Two new-ish records on Not Not Fun, whose run of cassettes and albums always deserves attention due to their capacity for turning up gems and unknown quantities among more predictable releases. Danish free sound outfit Family Underground have been plugging away for a while now, and I’d always thought their output a bit second-tier: nicely rendered drone that makes for a passable soundtrack – odd flashes of electricity, but nothing major.

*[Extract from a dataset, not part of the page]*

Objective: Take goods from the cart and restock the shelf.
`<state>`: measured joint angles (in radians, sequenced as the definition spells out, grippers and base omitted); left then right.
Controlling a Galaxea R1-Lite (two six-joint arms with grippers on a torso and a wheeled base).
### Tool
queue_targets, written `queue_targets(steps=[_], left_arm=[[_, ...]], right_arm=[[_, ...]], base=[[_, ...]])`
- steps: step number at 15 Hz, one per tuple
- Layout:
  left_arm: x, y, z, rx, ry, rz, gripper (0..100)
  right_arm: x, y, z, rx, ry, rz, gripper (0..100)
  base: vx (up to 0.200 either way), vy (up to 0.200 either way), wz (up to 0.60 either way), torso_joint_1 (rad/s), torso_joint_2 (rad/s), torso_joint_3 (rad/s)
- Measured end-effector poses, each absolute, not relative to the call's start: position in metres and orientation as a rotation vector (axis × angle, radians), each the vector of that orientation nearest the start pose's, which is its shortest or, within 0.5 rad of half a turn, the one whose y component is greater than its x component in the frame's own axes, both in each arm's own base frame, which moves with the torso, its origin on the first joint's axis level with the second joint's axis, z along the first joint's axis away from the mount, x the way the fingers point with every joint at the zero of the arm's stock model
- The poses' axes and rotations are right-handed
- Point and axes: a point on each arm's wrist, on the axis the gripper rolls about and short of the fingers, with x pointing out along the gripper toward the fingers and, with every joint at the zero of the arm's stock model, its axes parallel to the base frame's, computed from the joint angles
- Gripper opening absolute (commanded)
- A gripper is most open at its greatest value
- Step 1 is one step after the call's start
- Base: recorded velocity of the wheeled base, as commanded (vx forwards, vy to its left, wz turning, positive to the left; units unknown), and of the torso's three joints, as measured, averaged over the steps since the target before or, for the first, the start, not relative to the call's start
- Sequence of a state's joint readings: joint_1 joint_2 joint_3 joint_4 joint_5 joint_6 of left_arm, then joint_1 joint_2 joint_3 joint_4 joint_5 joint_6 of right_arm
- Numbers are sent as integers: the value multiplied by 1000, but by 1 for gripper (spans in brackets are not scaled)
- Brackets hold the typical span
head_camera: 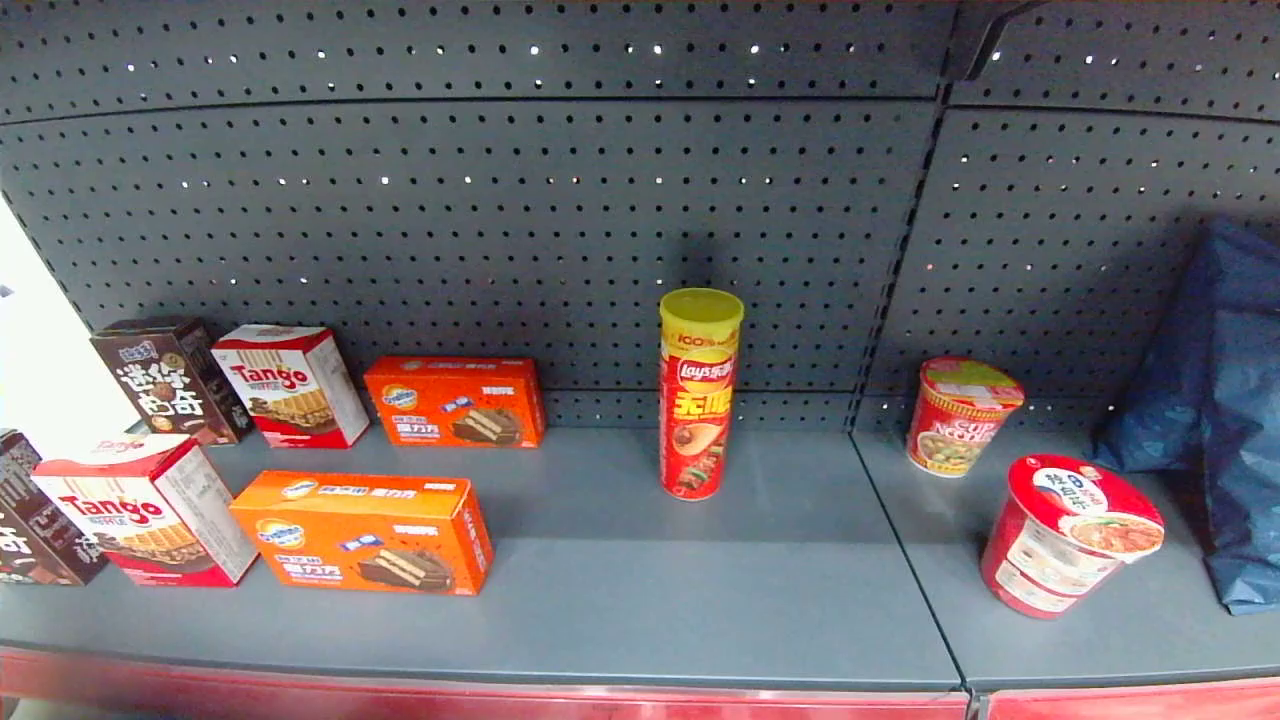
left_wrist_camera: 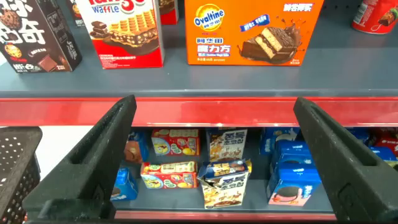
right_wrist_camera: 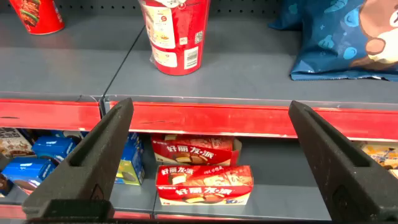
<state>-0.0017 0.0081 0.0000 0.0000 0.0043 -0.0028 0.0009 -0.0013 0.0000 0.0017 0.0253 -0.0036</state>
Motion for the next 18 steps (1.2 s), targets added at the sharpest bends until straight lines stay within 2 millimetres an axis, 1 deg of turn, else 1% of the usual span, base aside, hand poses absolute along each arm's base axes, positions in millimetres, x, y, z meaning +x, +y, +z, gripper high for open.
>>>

They risk similar responses with parts of Riven, particularly when their guitars/electronics descend into rolling, mutant waves of distorted drone exploration, rather like an extremely lo-fi Sunn 0))). But the opening of “Terrestrial Receiver” suggests they’ve more strings to their bow: it’s quieter, more pensive, with vocal drones lost in delay and reverb, slowly sweeping between two notes, while junkyard metal tolls, sounding out an ominous clang. “Chapter of the Fog” swallows the entire flipside, and while it consists of variations on a theme, the streams of noise are rough, corrugated, as though they’re constantly breaking up the amp, and the interjection of babbling voices toward the end humanizes the piece. It’s not all powerful, but there are sections that surprise, and at the very least Family Underground have a failsafe sense of both pacing and duration.

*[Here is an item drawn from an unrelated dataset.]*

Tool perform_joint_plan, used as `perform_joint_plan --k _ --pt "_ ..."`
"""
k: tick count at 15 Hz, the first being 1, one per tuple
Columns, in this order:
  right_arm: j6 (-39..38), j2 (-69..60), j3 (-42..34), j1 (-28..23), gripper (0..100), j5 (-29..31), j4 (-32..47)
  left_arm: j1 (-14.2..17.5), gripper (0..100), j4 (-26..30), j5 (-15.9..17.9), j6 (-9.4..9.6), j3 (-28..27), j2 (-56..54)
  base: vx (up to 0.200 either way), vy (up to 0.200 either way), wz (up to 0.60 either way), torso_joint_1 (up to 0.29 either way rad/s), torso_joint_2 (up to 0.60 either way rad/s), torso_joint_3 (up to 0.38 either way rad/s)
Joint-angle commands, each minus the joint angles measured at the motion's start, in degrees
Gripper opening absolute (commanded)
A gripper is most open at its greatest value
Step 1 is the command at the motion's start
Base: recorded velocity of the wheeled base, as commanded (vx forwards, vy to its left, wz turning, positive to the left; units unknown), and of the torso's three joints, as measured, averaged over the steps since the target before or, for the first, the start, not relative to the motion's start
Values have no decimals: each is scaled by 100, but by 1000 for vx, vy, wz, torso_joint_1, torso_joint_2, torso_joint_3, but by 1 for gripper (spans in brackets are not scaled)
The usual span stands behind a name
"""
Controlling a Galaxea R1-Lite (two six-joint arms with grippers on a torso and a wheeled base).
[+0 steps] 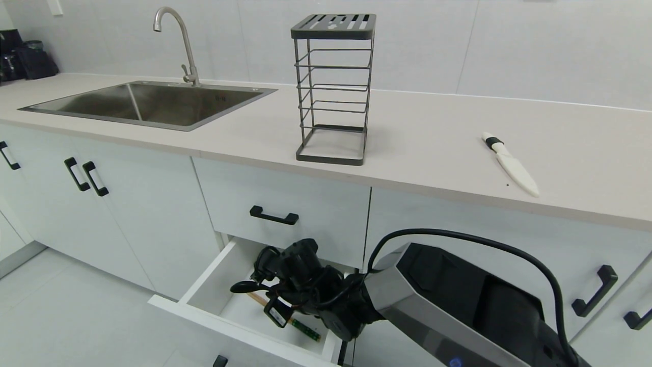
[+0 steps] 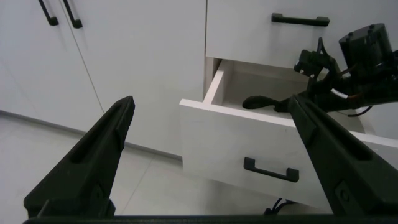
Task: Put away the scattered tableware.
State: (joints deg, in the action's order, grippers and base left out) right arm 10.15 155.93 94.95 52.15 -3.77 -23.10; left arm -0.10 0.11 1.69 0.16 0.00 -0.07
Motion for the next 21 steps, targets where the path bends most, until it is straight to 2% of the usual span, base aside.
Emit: perform_joint_plan --k 1,6,12,13,17,21 --pt "4 52 120 -38 0 8 25 1 100 -2 6 2 0 7 0 0 0 -66 129 36" --pt "4 113 410 -38 0 34 544 1 100 -2 -2 2 0 7 0 0 0 -15 99 38" --pt "48 104 428 6 0 -1 746 1 100 -2 6 2 0 7 0 0 0 0 0 0" --pt "57 113 428 6 100 -1 702 1 100 -2 6 2 0 7 0 0 0 0 0 0" --pt "74 139 392 41 100 -1 122 1 100 -2 6 2 0 7 0 0 0 0 0 0" --pt "74 104 366 93 100 -1 25 1 100 -2 -2 2 0 7 0 0 0 0 0 0"
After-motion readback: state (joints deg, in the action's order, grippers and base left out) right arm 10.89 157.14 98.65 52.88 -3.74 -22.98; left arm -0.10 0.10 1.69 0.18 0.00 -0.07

It’s been a while since I last heard music from Inca Ore (a.k.a. Eva Saelens), though she was a welcome presence on Jackie-O Motherfucker’s recent Valley of Fire. On Birthday of Bless You, Saelens folds snippets of eschatological breath and sigh into dark, blurry snapshots of psychological inquiry: these short songs, buried in the murk and flutter of tape hiss (it’s as if the Dolby button was stuck in the ON position), are gorgeously indistinct. They have the quality of music that breathes very slowly, inhaling and exhaling at its own pace.
Saelens takes several minutes to enter “Creation,” for example, and preceding her snail-trail siren song is the simple, poised patter of drums, ringing out like metal vats played over a bottomless well. She sounds like she’s calling out from under a dulled record needle, trying to weave her way out of the grooves. On the blues plaint of “Lady Days,” she obsessively itches at one note, hitting an emotional tenor and delivery – simultaneously compulsive and languid – that Cat Power has been chasing unsuccessfully for years. There’s even a meta-cover of Merle Haggard’s “Silver Wings,” should you need an entry point, though Saelens’s approach is reassuringly liberated, rather like Christina Carter’s heartbreaking re-readings of classic songwriting on her recent Masque Femine.